In line with FTC and EU regulation Unruly always requires that bloggers clearly disclose any post, tweet, or other reference to the video as being sponsored and we provide guidance on how to do this. We also request that if they do link anywhere they use nofollow, both because that's best practice and also because it's in their own interest to do so.
Unruly is committed to an ethical, legal, and totally transparent approach to online marketing. It's crucial that posts are clearly marked as sponsored and that links are marked as nofollow. And it's crucial that opinions belong to the author, which is why we never push an angle or opinion, and also why, occasionally, bloggers will unfortunately pen a post that deviates from our guidelines, as here. Where that happens, we're very happy to have it pointed out and will cure the infraction as fast as possible.
With situation being set straight, it's pretty obvious that Google wasn't directly buying links—the search giant was just unfortunate enough to be in the middle of the mistakes of their third party vendors. But should the company be let off the hook simply because its right hand didn't know what the left was doing? Of course not. For one thing, this is such a glaring act of inattention, on Google's part. For such a powerful company, you'd think that it would keep a close eye on what their own vendors are doing. Moreover, it really begs the question of why Google is even contracting other companies to produce and promote its campaigns. The search giant should already have an extremely competent video and marketing staff on board, right?
In any case, it's a good thing Google isn't going to let itself off the hook, either. Yesterday afternoon, the company told Search Engine Land that they "are taking manual action to demote www.google.com/chrome and lower the site's PageRank for a period of at least 60 days." This resulted in huge drops for Chrome in Google's Search Engine Results Page.
For the term "browser," the Chrome homepage used to hold the second spot, but has subsequently dropped to 73. Similarly, John Doherty relayed to Search Engine Land that for "internet browser" and "web browser" the rank of the Google Chrome page sank from 5th to 58th and 4th to 54th respectively.
Matt Cutts, head of the webspam team at Google (and who happens to be on vacation) posted updates on his Google+ page about the incident. According to him, after the 60-day penalty period, "someone on the Chrome side can submit a reconsideration request documenting their clean-up just like any other company would. During the 60 days, the PageRank of www.google.com/chrome will also be lowered to reflect the fact that we also won’t trust outgoing links from that page."

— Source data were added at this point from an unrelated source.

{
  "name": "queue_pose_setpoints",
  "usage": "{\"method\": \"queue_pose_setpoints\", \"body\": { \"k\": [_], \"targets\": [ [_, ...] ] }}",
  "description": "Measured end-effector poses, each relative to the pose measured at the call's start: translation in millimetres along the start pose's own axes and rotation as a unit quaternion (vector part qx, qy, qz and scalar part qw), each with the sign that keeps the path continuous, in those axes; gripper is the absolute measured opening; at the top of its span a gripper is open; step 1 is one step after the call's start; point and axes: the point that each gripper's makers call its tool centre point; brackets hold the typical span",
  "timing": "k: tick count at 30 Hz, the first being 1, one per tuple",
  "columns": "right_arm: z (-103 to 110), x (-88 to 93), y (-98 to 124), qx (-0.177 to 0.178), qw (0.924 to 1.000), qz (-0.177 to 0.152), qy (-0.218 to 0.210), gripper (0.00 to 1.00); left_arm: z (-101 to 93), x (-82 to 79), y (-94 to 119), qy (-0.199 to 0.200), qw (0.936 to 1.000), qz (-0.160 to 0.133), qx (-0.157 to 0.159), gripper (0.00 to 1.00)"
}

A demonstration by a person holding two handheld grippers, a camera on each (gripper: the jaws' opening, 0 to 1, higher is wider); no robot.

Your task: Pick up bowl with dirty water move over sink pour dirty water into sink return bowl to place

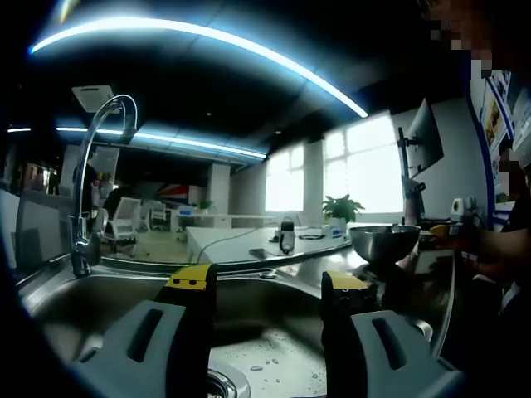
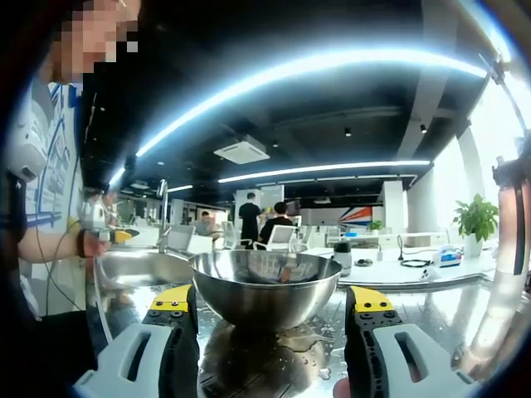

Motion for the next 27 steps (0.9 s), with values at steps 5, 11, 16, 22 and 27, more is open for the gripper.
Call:
{"method": "queue_pose_setpoints", "body": {
  "k": [5, 11, 16, 22, 27],
  "targets": [
    [-0.7, 0.2, 0.0, 0.002, 1.0, 0.0, 0.0, 0.66, -0.2, -0.5, 0.3, 0.0, 1.0, -0.001, 0.001, 0.49],
    [-0.9, -1.1, 0.1, 0.004, 1.0, -0.003, -0.004, 0.65, -0.6, -1.1, 0.5, 0.0, 1.0, -0.002, 0.001, 0.49],
    [1.8, 1.9, -0.7, 0.002, 1.0, 0.003, 0.006, 0.64, -0.6, -1.4, 0.6, -0.001, 1.0, -0.003, 0.001, 0.49],
    [1.1, 1.8, -0.4, 0.003, 1.0, 0.004, 0.008, 0.63, -0.5, -1.6, 0.6, -0.001, 1.0, -0.004, 0.001, 0.49],
    [3.6, -0.6, -0.4, -0.004, 1.0, -0.003, 0.002, 0.68, -1.3, -1.9, 0.6, -0.004, 1.0, -0.004, 0.001, 0.49]
  ]
}}
Point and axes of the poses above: the point that each gripper's makers call its tool centre point, and the gripper's own axes: y roughly backward along the fingers, z roughly to its left, x roughly out of its underside, and after that the axes turned 6 degrees about -z, right-handed
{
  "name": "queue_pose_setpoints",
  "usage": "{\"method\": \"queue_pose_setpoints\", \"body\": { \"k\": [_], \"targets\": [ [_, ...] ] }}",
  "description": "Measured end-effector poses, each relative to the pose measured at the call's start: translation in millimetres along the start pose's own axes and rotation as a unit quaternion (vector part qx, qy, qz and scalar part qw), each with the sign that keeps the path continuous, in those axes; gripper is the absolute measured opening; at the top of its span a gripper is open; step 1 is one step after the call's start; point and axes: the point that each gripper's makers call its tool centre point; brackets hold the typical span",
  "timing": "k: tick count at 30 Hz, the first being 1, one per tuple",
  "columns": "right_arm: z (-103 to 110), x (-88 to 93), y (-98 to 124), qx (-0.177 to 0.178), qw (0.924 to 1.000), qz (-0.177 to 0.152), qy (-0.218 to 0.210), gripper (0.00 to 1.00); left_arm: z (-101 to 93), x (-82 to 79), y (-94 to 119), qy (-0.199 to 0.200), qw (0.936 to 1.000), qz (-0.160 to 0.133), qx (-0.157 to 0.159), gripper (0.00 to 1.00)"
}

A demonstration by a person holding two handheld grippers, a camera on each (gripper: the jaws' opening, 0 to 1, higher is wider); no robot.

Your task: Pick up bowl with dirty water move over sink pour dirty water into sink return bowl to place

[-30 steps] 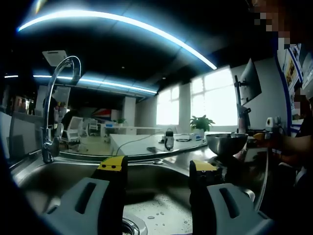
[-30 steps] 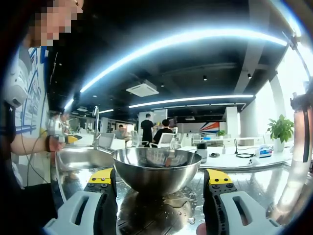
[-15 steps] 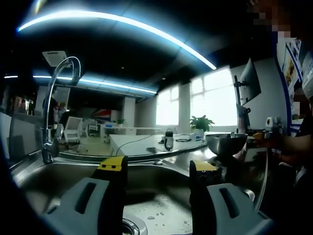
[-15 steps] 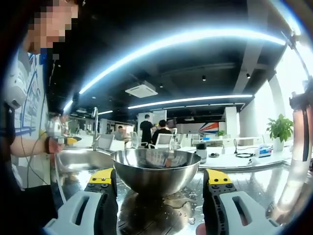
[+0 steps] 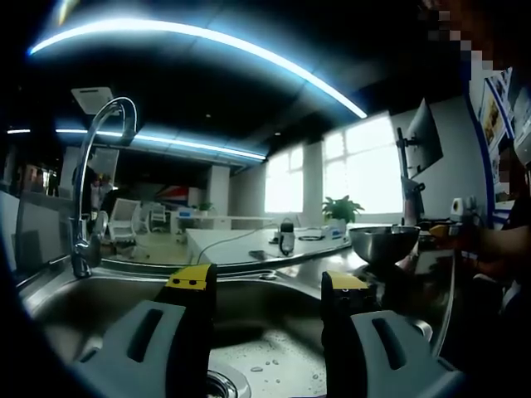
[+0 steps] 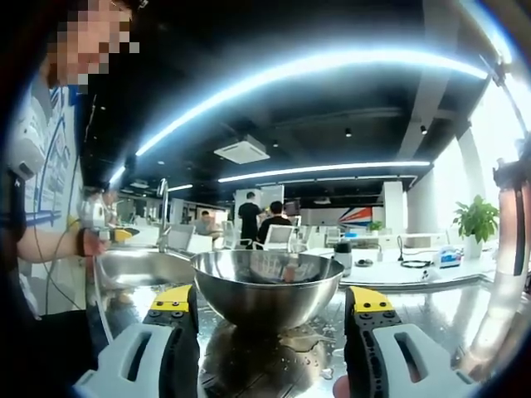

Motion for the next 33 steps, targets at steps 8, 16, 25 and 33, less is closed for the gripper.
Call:
{"method": "queue_pose_setpoints", "body": {
  "k": [8, 16, 25, 33],
  "targets": [
    [0, -11.3, 3, 0.008, 0.9996, -0.025, -0.011, 0.63, 1.3, -2.9, 1, -0.009, 0.9999, -0.007, -0.007, 0.49],
    [6, -22.0, 0, 0.005, 0.998, -0.032, -0.054, 0.52, 2.0, -4.8, 2, -0.009, 0.9999, -0.011, -0.008, 0.49],
    [4, -39.0, 6, 0.002, 0.9998, -0.016, -0.009, 0.48, 0.3, -1.0, 1, -0.022, 0.9997, -0.001, -0.006, 0.49],
    [4, -37.8, 2, 0.002, 1.0, 0.002, 0.004, 0.43, 0.7, -1.4, 1, -0.023, 0.9997, -0.002, -0.005, 0.49]
  ]
}}
Point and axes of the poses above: the point that each gripper's makers call its tool centre point, and the gripper's own axes: y roughly backward along the fingers, z roughly to its left, x roughly out of its underside, and after that the axes turned 6 degrees about -z, right-handed
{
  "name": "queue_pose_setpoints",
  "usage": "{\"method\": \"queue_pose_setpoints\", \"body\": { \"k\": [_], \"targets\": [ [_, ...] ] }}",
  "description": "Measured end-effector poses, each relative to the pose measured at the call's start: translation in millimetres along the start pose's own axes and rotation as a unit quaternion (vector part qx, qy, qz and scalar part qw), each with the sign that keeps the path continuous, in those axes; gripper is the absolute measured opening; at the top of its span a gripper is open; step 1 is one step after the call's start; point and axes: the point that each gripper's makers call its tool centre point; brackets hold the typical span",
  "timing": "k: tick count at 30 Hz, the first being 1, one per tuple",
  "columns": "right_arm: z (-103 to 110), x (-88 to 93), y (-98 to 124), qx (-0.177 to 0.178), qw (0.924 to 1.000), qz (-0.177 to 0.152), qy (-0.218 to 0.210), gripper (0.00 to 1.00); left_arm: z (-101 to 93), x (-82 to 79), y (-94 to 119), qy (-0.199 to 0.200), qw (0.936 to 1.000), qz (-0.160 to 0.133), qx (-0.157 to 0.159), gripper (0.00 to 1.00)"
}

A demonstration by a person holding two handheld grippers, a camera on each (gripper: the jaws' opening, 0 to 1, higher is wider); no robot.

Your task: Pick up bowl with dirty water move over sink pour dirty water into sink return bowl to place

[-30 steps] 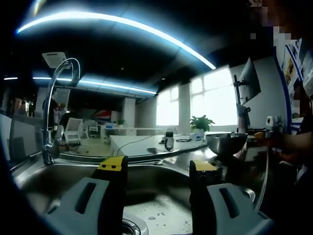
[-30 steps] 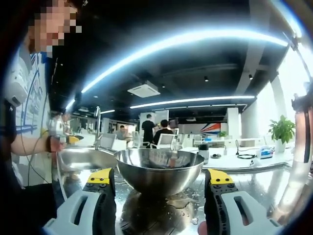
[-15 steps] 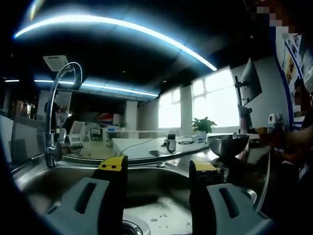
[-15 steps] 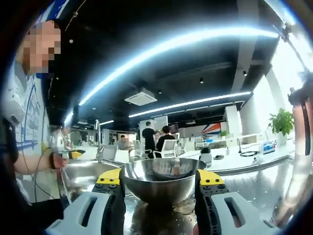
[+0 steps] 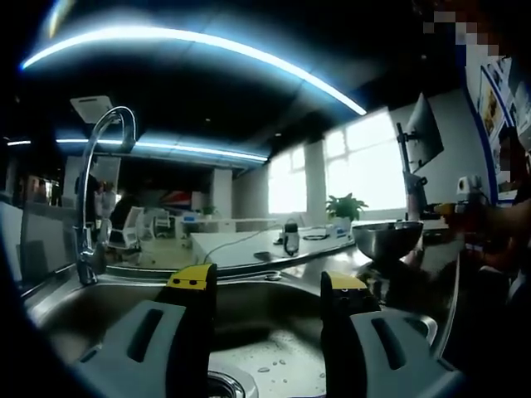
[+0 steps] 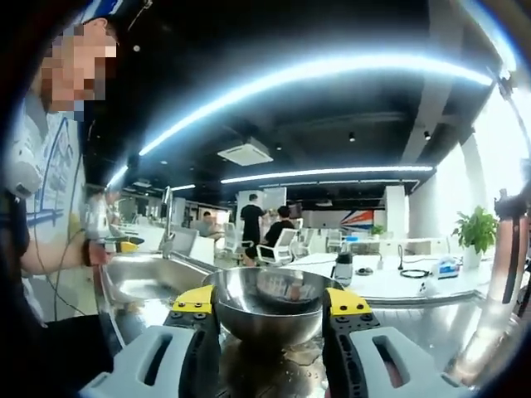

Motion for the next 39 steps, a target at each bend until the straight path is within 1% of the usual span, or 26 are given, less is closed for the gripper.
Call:
{"method": "queue_pose_setpoints", "body": {
  "k": [2, 3, 4, 5, 7, 11, 12, 15, 20, 24, 25, 26, 28, 29, 33, 39],
  "targets": [
    [-3, -2.4, -1, 0.005, 1.0, -0.001, -0.001, 0.41, -0.4, -0.1, 0, 0.0, 1.0, 0.0, 0.001, 0.49],
    [-5, -3.9, -1, 0.012, 0.9999, 0.0, 0.006, 0.38, -0.4, -0.2, 0, 0.0, 1.0, -0.001, 0.001, 0.49],
    [-5, -5.6, -2, 0.011, 0.9999, 0.0, 0.012, 0.33, -0.4, -0.5, 0, 0.0, 1.0, -0.001, 0.001, 0.49],
    [-3, -9.2, -3, 0.01, 0.9999, 0.0, 0.013, 0.3, -0.5, -0.7, 0, 0.001, 1.0, -0.002, 0.001, 0.49],
    [-5, -9.6, -6, 0.017, 0.9997, 0.012, 0.011, 0.31, -0.4, -0.5, 0, 0.002, 1.0, -0.002, 0.002, 0.49],
    [-9, -10.3, -9, 0.024, 0.9994, 0.022, 0.012, 0.32, -1.3, -0.2, 0, 0.001, 1.0, -0.001, 0.005, 0.49],
    [-11, -10.4, -10, 0.03, 0.9993, 0.024, -0.001, 0.32, -1.4, -0.3, 0, 0.001, 1.0, -0.001, 0.005, 0.49],
    [-15, -14.9, -11, 0.036, 0.9991, 0.022, -0.01, 0.26, -1.3, -0.3, 0, 0.002, 1.0, -0.001, 0.005, 0.49],
    [-18, -13.1, -17, 0.039, 0.9984, 0.041, -0.002, 0.27, -1.4, -0.3, 1, 0.001, 1.0, -0.001, 0.006, 0.49],
    [-19, -9.4, -21, 0.031, 0.9971, 0.068, 0.013, 0.28, -1.7, -0.7, 1, 0.002, 1.0, -0.002, 0.006, 0.49],
    [-17, -11.2, -22, 0.026, 0.9974, 0.066, -0.013, 0.28, -1.8, -0.7, 1, 0.002, 1.0, -0.002, 0.006, 0.49],
    [-19, -16.3, -24, 0.026, 0.9979, 0.056, -0.02, 0.28, -1.7, -0.7, 1, 0.002, 1.0, -0.002, 0.007, 0.49],
    [-24, -18.8, -26, 0.024, 0.9975, 0.065, 0.009, 0.29, -2.0, -0.9, 2, 0.002, 1.0, -0.002, 0.007, 0.49],
    [-24, -18.7, -27, 0.025, 0.997, 0.072, 0.013, 0.29, -2.0, -1.0, 2, 0.002, 1.0, -0.003, 0.007, 0.49],
    [-27, -22.9, -34, 0.024, 0.9966, 0.078, 0.011, 0.29, -2.3, -1.4, 2, 0.002, 1.0, -0.003, 0.007, 0.49],
    [-31, -20.4, -42, 0.023, 0.9953, 0.093, 0.017, 0.29, -2.6, -1.5, 2, 0.003, 1.0, -0.004, 0.007, 0.49]
  ]
}}
Point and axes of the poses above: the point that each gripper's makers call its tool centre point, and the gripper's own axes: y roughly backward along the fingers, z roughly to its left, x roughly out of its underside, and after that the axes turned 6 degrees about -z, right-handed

What It Means for Internet Marketers and Small Business Owners
Of course, this heavy blow only directly affects Google and the vendors. However, Internet marketers as well as small business owners should definitely take note of this incident. May this serve as a solid reminder that the Web's top search engine comes down hard on those that violate its policies. (Remember what happened to JC Penney?).
With that said, it's best to make sure that all your Internet campaigns are in line with Google's guidelines. If you're hiring any third party companies to do your marketing and SEO for you, now would be a good time to double check their policies and terms of service. Be sure to dot your I's and cross your T's when doing this; after all, you never know when Google will issue another update or crack down on violators.